Where these get set depends on whether or not you are using a standalone or embedded cache service, and whether you are using Helm charts or not:

  • Embedded -
    • via the SEP Helm-chart in the cache.properties node nested under the top level coordinator node in the config section node.
    • Other deployments in the etc/cache.properties file on the coordinator server.
  • Standalone -
    • via the cache service Helm chart in the config.properties node nested under the top level config node.
    • Other deployments in the etc/config.properties file on the cache service server.

Enable materialized views #

Materialized views must be enabled in the Hive catalog that they are accessed from. In addition, you must specify a schema to contain materialized view storage. We strongly recommend that you create a schema dedicated to materialized views for a given catalog. A namespace must also be specified; it is used internally by the cache service to avoid inadvertent name collisions. To create a new schema with a specified location, use a command similar to the following, which creates the views_cache_storage schema in the myhive catalog:

CREATE SCHEMA myhive.views_cache_storage WITH (location = 's3a://<s3-bucket-name>/hivepostgres_views/views_cache_storage/');

In addition, the schema for the materialized view itself must exist. If it does not exist, you must create it:

CREATE SCHEMA myhive.views_schema WITH (location = 's3a://<s3-bucket-name>/hivepostgres_views/views_schemas');

Each Hive catalog must be configured to allow materialized views and use the schema you created for materialized views:

materialized-views.enabled=true
materialized-views.namespace=mymvnamespace
materialized-views.storage-schema=mymvstorage
cache-service.uri=http://<my-cache-service-hostname>:8180

Users with the necessary access privileges in a schema in the configured catalog can create materialized views in the usual manner.

Enable table scan redirections #

Like materialized views, table scan redirections are also managed by the cache service.

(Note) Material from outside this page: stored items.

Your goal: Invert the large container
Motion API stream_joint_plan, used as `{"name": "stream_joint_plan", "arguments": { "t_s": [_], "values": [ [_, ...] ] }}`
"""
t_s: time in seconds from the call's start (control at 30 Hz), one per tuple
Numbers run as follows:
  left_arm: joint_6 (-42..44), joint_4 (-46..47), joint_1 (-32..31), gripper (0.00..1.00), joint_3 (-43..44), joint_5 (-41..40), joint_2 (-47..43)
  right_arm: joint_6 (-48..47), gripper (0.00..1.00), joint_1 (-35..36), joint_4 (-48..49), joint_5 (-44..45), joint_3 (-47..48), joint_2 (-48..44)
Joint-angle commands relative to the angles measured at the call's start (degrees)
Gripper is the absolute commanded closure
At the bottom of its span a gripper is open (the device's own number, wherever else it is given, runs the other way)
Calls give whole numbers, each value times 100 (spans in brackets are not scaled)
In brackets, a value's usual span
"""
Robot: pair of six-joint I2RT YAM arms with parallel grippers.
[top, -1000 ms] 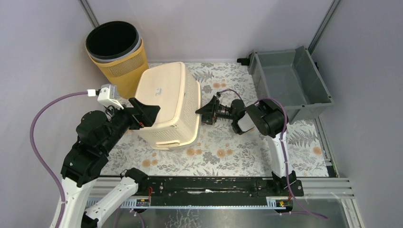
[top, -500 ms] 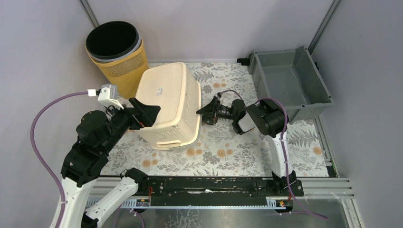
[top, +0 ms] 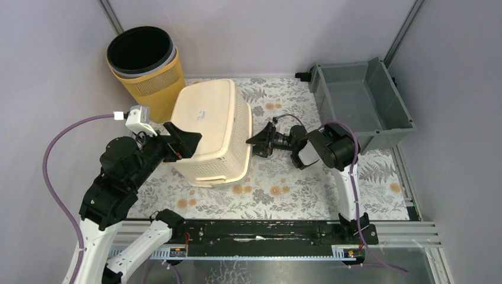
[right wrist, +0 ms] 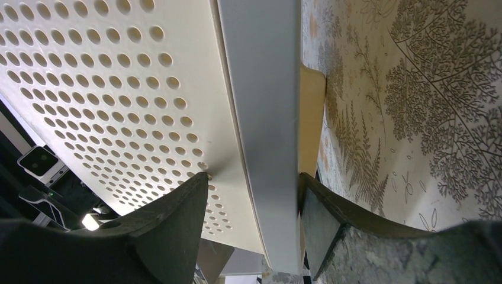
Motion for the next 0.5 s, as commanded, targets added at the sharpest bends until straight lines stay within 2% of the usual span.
{"name": "stream_joint_plan", "arguments": {
  "t_s": [0.0, 0.47],
  "values": [
    [-26, 336, 20, 0, -62, 119, -1, -57, 37, -90, 454, -124, -58, -89],
    [-79, 341, 21, 0, -83, 153, -36, -251, 46, -172, 351, -144, -261, -142]
  ]
}}
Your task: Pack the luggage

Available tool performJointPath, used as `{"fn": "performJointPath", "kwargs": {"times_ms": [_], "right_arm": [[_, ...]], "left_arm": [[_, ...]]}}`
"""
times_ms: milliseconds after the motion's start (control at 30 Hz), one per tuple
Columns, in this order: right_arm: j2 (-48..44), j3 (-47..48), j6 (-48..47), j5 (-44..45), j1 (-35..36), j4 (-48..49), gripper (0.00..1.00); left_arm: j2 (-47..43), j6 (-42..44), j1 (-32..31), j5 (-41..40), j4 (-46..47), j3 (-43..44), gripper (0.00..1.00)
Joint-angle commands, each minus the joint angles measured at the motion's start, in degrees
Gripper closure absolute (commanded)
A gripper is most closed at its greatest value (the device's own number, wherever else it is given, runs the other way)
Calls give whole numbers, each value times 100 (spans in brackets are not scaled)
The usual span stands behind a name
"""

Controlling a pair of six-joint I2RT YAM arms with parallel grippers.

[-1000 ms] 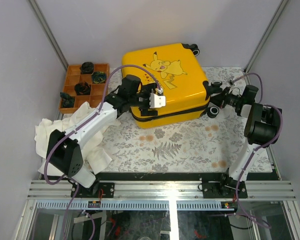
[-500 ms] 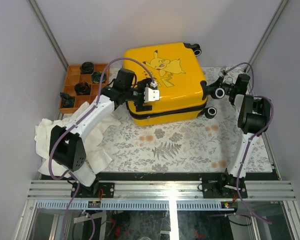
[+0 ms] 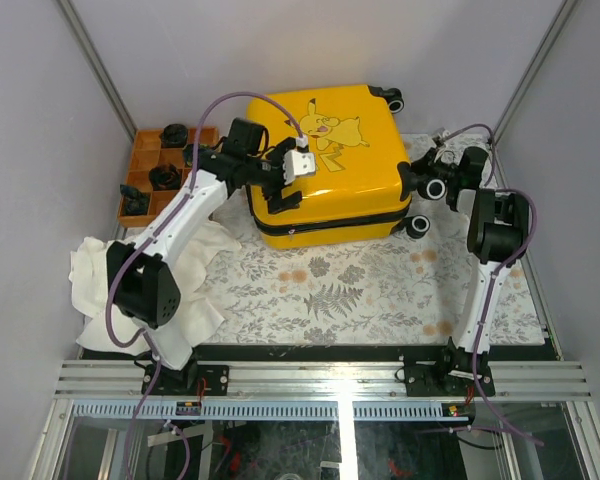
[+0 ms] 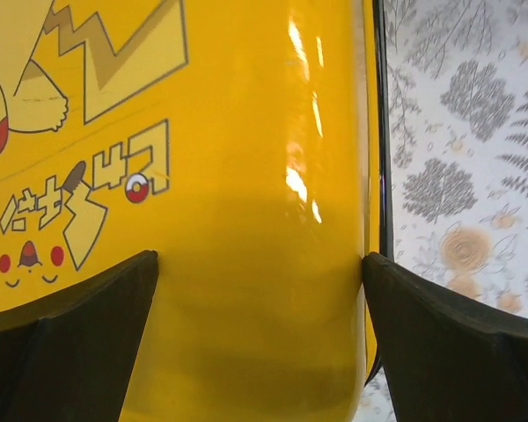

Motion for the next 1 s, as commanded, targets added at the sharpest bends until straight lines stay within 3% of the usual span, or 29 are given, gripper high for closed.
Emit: {"fn": "performJointPath", "kwargs": {"times_ms": [0,167,467,800,967], "right_arm": [[-709,-901,405,646,208,890,100],[-1402,-2163,321,864,614,1788,100],[-2014,-2652,1149,802,971,1862,100],[-2706,-3988,1892,1360,1815,2653,100],[-2907,-4270,1735,1589,1922,2595,100]], "left_arm": [[441,-985,-340,-300,13,1070,3],[1097,-1146,-1034,-679,12,1959,0],[1961,-996,-1861,-793,76,2975,0],[1448,-527,-2171,-684,254,1941,0],[1378,-27,-2210,-1020,308,1675,4]]}}
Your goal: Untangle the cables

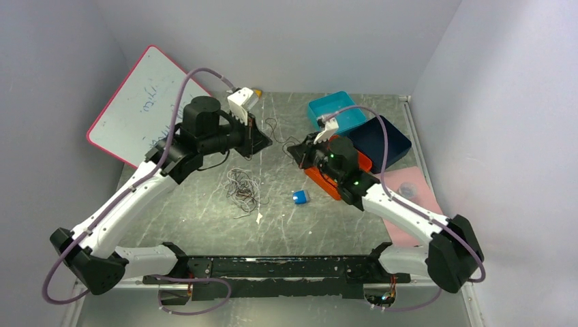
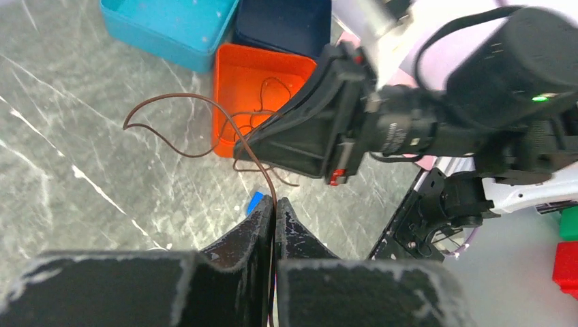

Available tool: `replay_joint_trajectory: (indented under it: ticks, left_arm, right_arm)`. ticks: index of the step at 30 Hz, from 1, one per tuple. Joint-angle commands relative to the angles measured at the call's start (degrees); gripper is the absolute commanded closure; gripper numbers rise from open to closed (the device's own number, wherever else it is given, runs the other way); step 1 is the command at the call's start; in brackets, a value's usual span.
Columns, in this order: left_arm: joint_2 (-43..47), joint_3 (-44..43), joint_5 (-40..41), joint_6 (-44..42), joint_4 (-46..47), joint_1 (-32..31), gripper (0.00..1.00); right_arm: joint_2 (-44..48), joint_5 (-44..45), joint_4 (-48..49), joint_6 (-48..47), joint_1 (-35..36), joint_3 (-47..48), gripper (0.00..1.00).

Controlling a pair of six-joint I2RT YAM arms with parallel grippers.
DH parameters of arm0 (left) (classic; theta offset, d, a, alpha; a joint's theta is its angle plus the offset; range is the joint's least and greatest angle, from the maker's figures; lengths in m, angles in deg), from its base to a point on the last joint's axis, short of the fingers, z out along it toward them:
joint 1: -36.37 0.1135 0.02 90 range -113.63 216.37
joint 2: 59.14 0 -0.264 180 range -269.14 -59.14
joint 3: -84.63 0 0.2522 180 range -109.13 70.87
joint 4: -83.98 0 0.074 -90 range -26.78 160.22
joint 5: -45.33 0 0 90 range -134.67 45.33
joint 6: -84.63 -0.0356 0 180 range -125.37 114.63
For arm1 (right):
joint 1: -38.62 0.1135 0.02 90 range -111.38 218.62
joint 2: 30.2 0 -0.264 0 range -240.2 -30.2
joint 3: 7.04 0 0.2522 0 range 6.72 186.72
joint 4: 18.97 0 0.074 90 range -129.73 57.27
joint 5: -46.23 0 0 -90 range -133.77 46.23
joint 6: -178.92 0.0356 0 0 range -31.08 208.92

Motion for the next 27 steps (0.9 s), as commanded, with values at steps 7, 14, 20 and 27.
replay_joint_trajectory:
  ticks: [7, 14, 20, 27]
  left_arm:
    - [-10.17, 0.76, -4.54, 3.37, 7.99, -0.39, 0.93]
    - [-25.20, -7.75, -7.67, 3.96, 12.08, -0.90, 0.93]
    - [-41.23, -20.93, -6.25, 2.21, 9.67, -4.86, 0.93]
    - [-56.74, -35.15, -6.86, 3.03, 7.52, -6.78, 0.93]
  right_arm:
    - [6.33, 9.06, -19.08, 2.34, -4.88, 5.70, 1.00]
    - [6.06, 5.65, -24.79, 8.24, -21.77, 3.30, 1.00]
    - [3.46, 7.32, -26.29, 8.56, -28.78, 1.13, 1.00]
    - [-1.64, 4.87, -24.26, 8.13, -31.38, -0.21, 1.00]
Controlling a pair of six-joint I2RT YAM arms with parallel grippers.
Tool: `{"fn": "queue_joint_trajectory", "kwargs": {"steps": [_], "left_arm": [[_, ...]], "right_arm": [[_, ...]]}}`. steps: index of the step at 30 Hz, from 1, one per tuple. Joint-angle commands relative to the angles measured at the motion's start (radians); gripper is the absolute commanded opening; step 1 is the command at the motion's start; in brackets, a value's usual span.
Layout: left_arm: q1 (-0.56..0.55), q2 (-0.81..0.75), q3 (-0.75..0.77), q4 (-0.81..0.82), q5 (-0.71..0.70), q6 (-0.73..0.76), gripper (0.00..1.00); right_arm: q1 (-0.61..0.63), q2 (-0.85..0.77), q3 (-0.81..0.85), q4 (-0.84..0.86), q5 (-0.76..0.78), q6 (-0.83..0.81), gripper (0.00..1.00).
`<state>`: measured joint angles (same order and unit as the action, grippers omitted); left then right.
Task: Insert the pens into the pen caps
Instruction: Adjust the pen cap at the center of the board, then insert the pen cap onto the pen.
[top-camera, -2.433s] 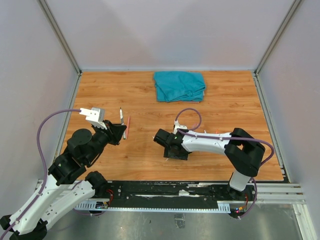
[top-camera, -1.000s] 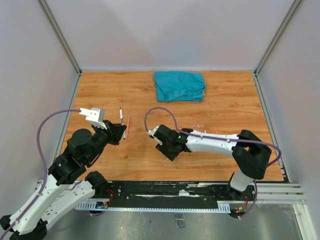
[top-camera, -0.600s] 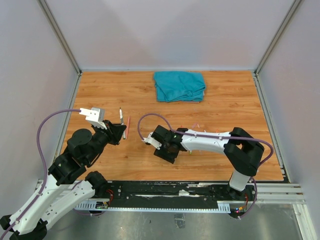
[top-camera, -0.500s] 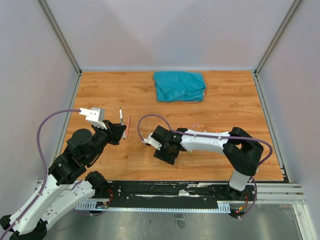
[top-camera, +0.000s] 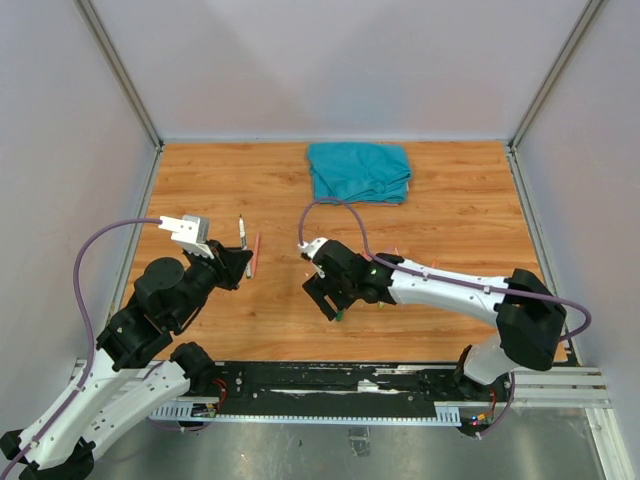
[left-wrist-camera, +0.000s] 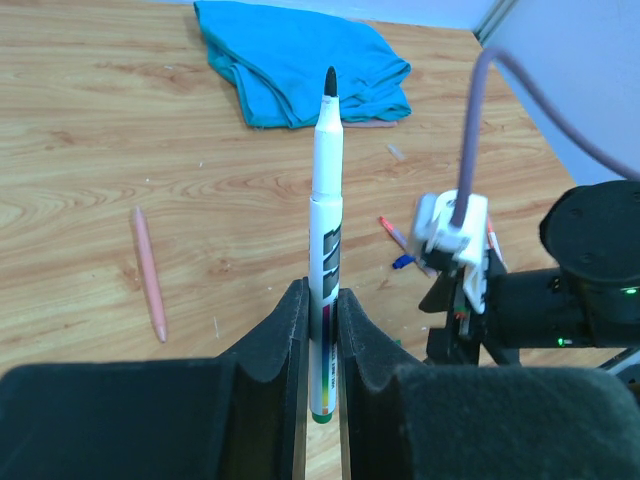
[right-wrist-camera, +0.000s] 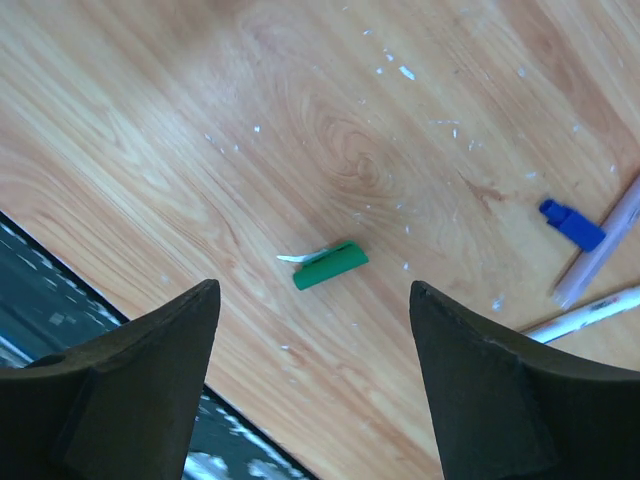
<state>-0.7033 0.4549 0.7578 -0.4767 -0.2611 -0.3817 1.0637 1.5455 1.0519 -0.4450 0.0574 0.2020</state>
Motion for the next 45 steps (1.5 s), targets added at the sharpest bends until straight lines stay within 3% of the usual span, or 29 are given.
{"fn": "queue_joint_trajectory", "kwargs": {"steps": [1, 7, 13, 18, 32, 40, 45], "left_arm": [[0.002, -0.01, -0.006, 0.014, -0.006, 0.012, 0.01], [0.002, -0.009, -0.005, 0.015, -0.004, 0.012, 0.0], [0.002, -0.012, -0.008, 0.017, -0.004, 0.011, 0.01], [0.002, -0.005, -0.007, 0.018, 0.002, 0.013, 0.01], [0.002, -0.011, -0.009, 0.018, -0.001, 0.011, 0.01], [0.002, -0.01, -0.009, 0.019, 0.0, 0.013, 0.0], [0.002, -0.009, -0.009, 0.019, 0.002, 0.014, 0.01]], "right_arm": [[-0.011, -0.05, -0.053, 0.029, 0.085, 0.416, 0.77], [-0.011, -0.064, -0.101, 0.01, 0.145, 0.766, 0.76], [-0.011, -0.015, -0.032, -0.137, 0.209, 0.935, 0.76], [-0.011, 0.052, 0.032, -0.227, 0.212, 0.968, 0.76], [-0.016, 0.086, 0.018, -0.205, 0.2, 1.033, 0.74], [-0.017, 0.106, 0.01, -0.196, 0.198, 1.054, 0.66], [-0.023, 0.129, 0.014, -0.186, 0.194, 1.055, 0.56]]}}
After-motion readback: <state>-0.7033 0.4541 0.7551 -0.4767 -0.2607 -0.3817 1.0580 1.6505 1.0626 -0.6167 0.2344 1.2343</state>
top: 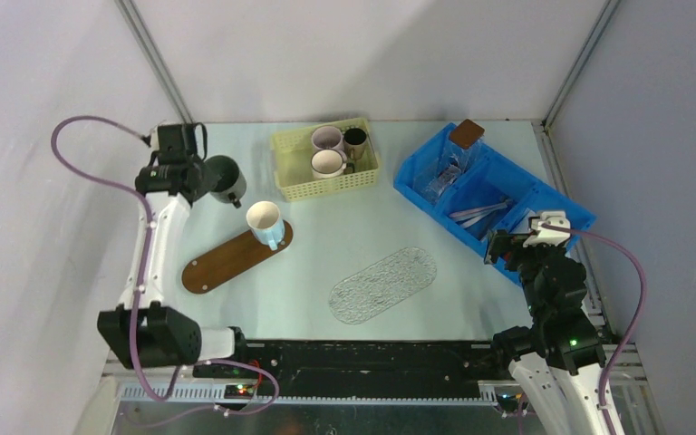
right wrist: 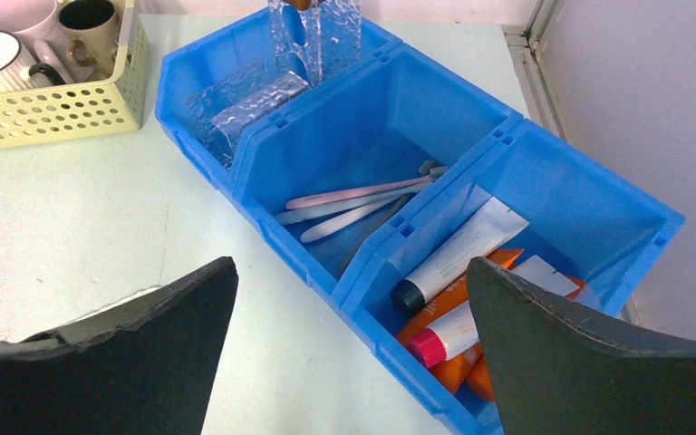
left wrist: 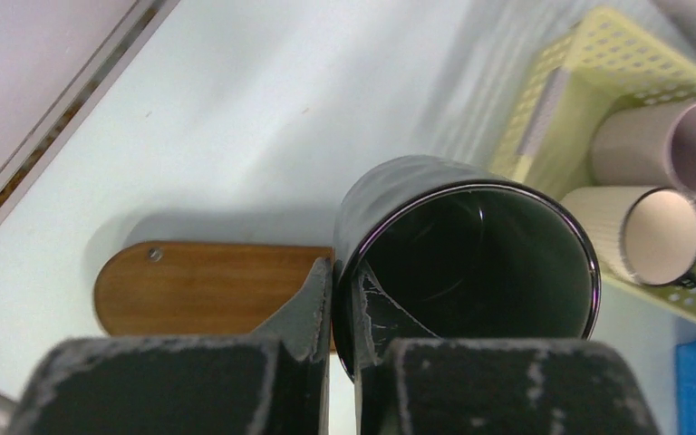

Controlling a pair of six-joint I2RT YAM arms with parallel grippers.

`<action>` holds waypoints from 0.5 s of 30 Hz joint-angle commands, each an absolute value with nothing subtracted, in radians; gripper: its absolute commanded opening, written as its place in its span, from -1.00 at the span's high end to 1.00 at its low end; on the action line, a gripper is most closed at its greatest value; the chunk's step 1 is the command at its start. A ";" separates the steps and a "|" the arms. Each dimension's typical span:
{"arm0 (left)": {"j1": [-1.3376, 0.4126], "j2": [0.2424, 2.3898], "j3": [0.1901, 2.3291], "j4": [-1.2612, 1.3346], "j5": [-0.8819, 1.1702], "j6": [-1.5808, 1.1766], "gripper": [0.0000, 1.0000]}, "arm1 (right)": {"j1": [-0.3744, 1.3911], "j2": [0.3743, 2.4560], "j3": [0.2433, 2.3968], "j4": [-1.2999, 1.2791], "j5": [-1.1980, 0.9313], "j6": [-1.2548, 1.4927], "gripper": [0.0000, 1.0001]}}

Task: Prepare toiletry sets of a toothbrush and toothpaste on the tray
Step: Pick up the cup from the storage box, then place the cup on the tray.

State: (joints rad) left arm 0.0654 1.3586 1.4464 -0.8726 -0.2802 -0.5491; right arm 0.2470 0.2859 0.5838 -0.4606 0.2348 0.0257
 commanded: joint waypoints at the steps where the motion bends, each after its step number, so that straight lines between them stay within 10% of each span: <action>1: 0.111 1.182 1.326 -0.810 -0.248 -0.515 1.00 | 0.255 0.292 0.575 -0.414 0.218 0.021 -1.00; 15: 0.248 0.975 1.027 -0.803 -0.158 -0.461 1.00 | 0.279 0.303 0.572 -0.408 0.209 0.019 -1.00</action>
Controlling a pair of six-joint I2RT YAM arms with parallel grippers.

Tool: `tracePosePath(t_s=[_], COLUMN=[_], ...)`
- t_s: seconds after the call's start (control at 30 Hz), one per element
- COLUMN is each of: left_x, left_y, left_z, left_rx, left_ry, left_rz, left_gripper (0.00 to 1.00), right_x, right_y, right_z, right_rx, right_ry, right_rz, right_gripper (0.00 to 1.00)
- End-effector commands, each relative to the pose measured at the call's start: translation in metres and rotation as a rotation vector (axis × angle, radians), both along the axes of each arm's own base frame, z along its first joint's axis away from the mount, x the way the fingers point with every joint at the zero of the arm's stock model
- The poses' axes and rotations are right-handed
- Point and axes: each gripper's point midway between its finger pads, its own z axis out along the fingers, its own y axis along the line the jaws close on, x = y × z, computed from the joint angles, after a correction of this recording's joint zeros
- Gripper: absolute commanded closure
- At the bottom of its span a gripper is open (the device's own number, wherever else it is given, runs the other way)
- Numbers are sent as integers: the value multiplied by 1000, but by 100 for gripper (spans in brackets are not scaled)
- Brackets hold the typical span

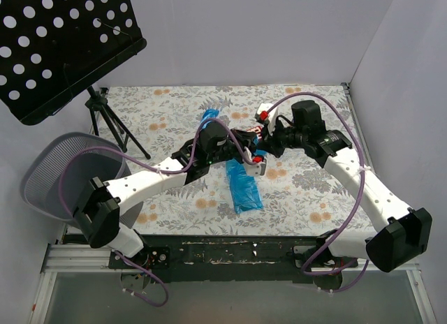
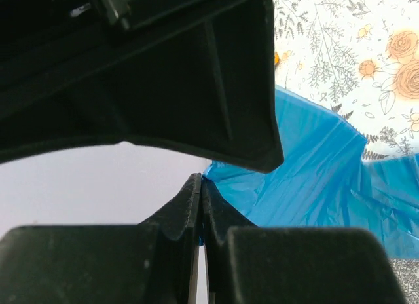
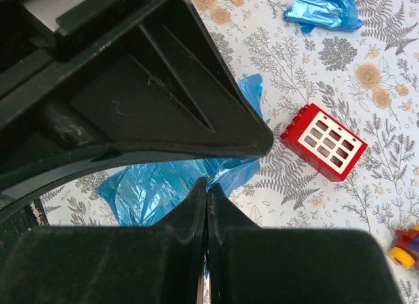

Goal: Put the trash bags into the trash bin

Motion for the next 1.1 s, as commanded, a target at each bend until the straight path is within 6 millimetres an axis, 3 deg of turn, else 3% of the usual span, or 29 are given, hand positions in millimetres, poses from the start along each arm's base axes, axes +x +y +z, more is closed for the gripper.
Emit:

The redirections are transparent to users, so no additional training, modifications of queries or new commands are needed to use them.

Table scan redirection refreshes are configured in a JSON-formatted rules file. There are numerous properties to govern both global defaults for all rules and rule- specific behaviors.

Table scan redirections offer even finer-grained control for refreshes than do materialized views, including cleanup options.